At least that is what Peter Turchin, a professor of Ecology, Evolutionary Biology, Mathematics, and Anthropology, is trying to do. He coined the term cliodynamics to describe a field focused on applying statistical models to explain historical outcomes and trends. And, in a recent paper, he unveils a model that simulates the rise and fall of empires and complex societies over 3,000 years of human history.  

The goal of such a simulation is not a perfect recounting of history – something left to historians studying past events in their minutiae – but rather to test the explanatory power of grand theories. Some scholars credit the development of large societies to better soil and domesticable animals that spur their growth. Others argue that long-distance trade played the key role. Mathematical models offer a quantifiable way to test between them. 

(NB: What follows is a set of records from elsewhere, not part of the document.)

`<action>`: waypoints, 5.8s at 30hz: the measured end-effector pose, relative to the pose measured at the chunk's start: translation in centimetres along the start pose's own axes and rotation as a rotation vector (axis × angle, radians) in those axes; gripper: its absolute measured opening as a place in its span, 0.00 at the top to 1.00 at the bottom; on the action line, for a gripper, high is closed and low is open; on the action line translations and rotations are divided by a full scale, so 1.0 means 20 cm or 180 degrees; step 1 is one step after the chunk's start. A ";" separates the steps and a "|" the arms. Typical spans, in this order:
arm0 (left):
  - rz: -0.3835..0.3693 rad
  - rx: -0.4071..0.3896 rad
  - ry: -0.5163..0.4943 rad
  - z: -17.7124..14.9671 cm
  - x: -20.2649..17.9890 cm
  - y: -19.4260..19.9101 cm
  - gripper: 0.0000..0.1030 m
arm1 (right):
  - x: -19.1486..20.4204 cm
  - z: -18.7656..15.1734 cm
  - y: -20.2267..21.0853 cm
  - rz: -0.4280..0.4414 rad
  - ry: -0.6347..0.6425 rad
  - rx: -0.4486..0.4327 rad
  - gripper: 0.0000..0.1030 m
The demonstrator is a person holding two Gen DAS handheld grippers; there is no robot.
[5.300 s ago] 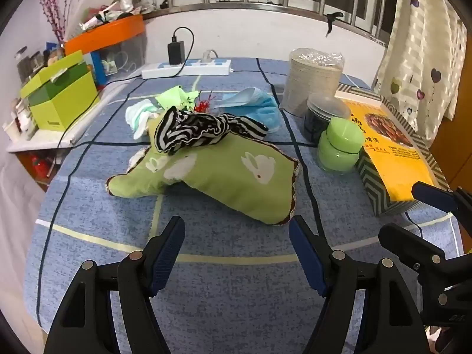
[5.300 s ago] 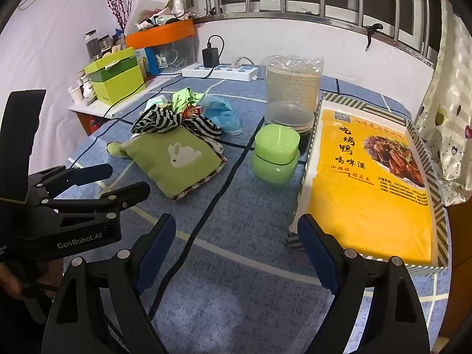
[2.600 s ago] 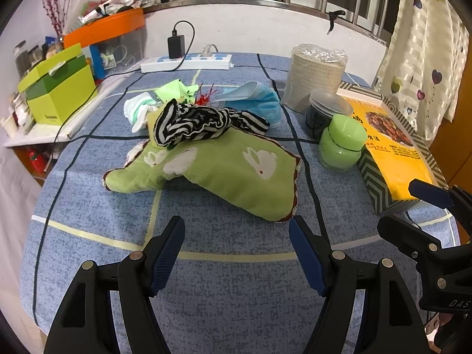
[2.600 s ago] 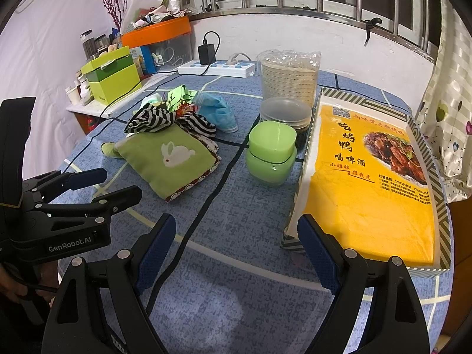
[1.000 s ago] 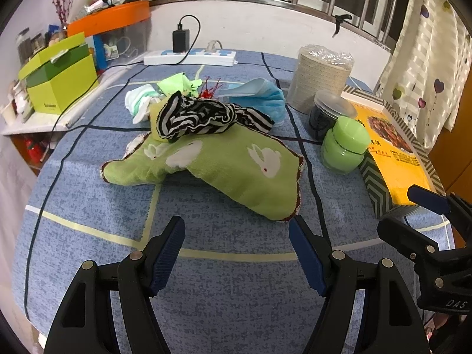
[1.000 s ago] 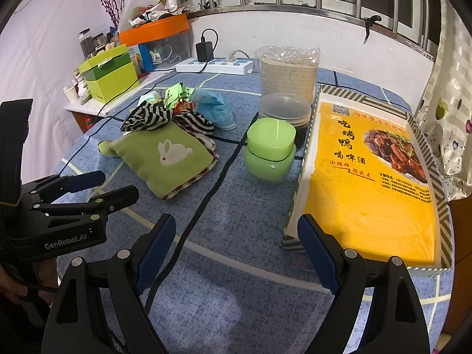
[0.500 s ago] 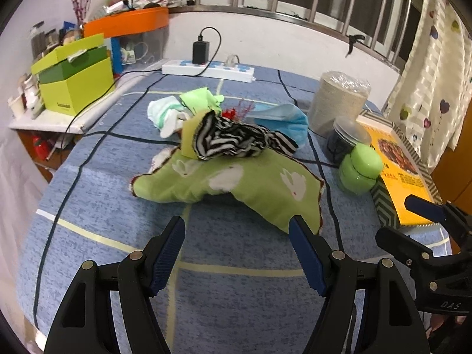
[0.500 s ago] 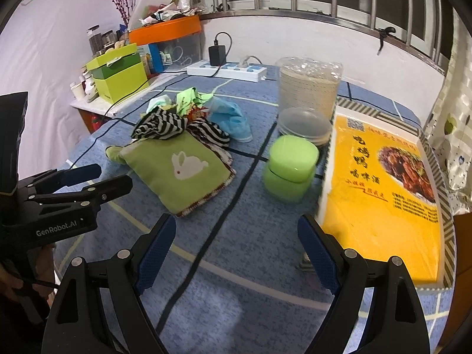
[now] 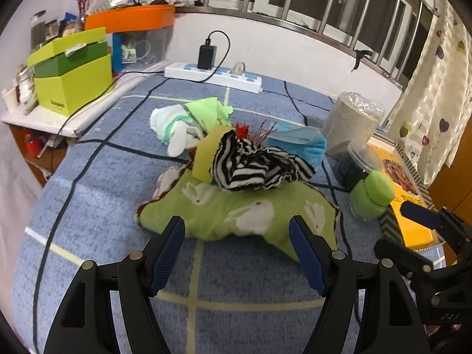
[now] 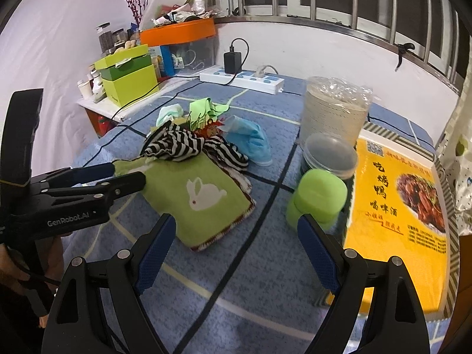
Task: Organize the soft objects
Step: 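Move the left tool to the green rabbit cloth while the right tool reaches the striped cloth, then grasp the green rabbit cloth with the left tool while the right tool grasps the striped cloth, then carry the green cloth with the left tool while the right tool carries the striped cloth to the yellow box, then open the left tool on the yellow box while the right tool releases the striped cloth beside it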
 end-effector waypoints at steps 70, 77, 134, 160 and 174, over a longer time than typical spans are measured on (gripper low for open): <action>-0.0519 -0.0856 0.0162 0.29 0.03 0.50 0.85 | -0.02 0.34 0.12 0.0356 -0.0244 -0.0804 0.89; -0.0459 -0.0941 0.0191 0.31 0.02 0.60 0.85 | -0.04 0.32 0.23 0.0319 -0.0265 -0.0902 0.89; -0.1770 -0.0029 -0.0922 0.14 -1.42 -0.04 0.85 | -1.00 -0.15 0.42 -0.0733 -0.1130 -0.0616 0.89; -0.1735 0.0419 -0.1087 -0.06 -1.50 -0.28 0.60 | -1.13 -0.31 0.34 -0.0904 -0.1225 -0.0225 0.56; -0.1803 0.0176 -0.0964 0.01 -1.41 -0.07 0.57 | -0.98 -0.28 0.46 -0.0705 -0.1136 -0.0409 0.56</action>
Point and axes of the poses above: each gripper's, at about its wrist camera, not at the fingertips, and y roughly against the way its jaws point, x to its left, z to its top, the point moved 7 cm from there along -y, roughly the way its jaws point, and after that the axes turned 8 degrees about -x, right-handed, at the moved point
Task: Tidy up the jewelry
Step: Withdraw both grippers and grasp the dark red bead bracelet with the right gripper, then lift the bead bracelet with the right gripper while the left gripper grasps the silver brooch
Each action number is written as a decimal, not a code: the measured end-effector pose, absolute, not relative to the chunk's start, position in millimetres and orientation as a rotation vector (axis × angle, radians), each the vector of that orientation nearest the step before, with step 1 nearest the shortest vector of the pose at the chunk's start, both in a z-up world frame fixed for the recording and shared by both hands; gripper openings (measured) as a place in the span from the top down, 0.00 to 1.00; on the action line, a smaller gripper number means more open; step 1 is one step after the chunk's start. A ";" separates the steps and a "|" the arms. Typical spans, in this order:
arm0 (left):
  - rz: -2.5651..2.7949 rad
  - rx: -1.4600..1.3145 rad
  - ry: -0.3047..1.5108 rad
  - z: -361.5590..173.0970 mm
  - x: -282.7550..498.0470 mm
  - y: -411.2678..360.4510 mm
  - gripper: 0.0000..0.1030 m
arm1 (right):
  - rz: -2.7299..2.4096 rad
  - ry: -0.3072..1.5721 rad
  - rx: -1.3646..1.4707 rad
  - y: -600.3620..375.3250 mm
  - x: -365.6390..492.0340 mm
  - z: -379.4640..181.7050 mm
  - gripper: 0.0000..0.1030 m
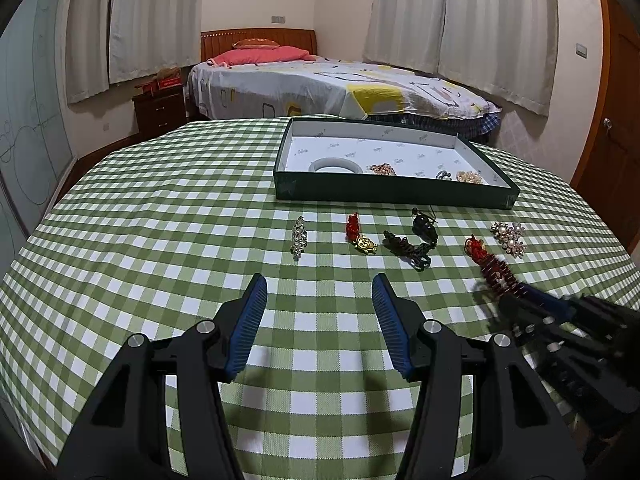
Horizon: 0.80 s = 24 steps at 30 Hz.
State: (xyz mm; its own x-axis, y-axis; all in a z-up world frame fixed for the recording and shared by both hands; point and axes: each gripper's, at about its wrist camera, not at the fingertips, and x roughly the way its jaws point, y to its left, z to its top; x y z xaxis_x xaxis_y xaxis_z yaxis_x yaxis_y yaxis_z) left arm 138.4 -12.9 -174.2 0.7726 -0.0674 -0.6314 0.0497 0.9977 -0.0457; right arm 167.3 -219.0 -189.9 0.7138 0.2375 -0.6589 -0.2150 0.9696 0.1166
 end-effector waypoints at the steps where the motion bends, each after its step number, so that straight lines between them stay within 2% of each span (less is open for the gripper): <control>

Turchin supposes that the most pressing question is how humans cooperate on a large scale rather than fragmenting into smaller groups. How do groups of people in a large civilization trust other members that they do not know? How does a multi-ethnic society not fracture along its constituent groups?

The model tests an explanation focused on institutions and “ultrasocial norms” that enable large populations to work together – a government run by professional bureaucrats, for example, or a universal religion that binds the population. Today, we recognize these institutions and ultrasocial norms as the government (or state) and rights of citizenship. But these norms and institutions are difficult and costly to develop. Turchin believes that it took a strong motivator to spur their development – war:

The central premise of the model, which we test, is that costly institutions that enabled large human groups to function without splitting up evolved as a result of intense competition between societies—primarily warfare. 

Smithsonian describes the model:

To build that into the model, they divided all of Africa and Eurasia into gridded squares which were each categorized by a few environmental variables (the type of habitat, elevation, and whether it had agriculture in 1500 B.C.E.). They then “seeded” military technology in squares adjacent to the grasslands of central Asia, because the domestication of horses—the dominant military technology of the age—likely arose there initially.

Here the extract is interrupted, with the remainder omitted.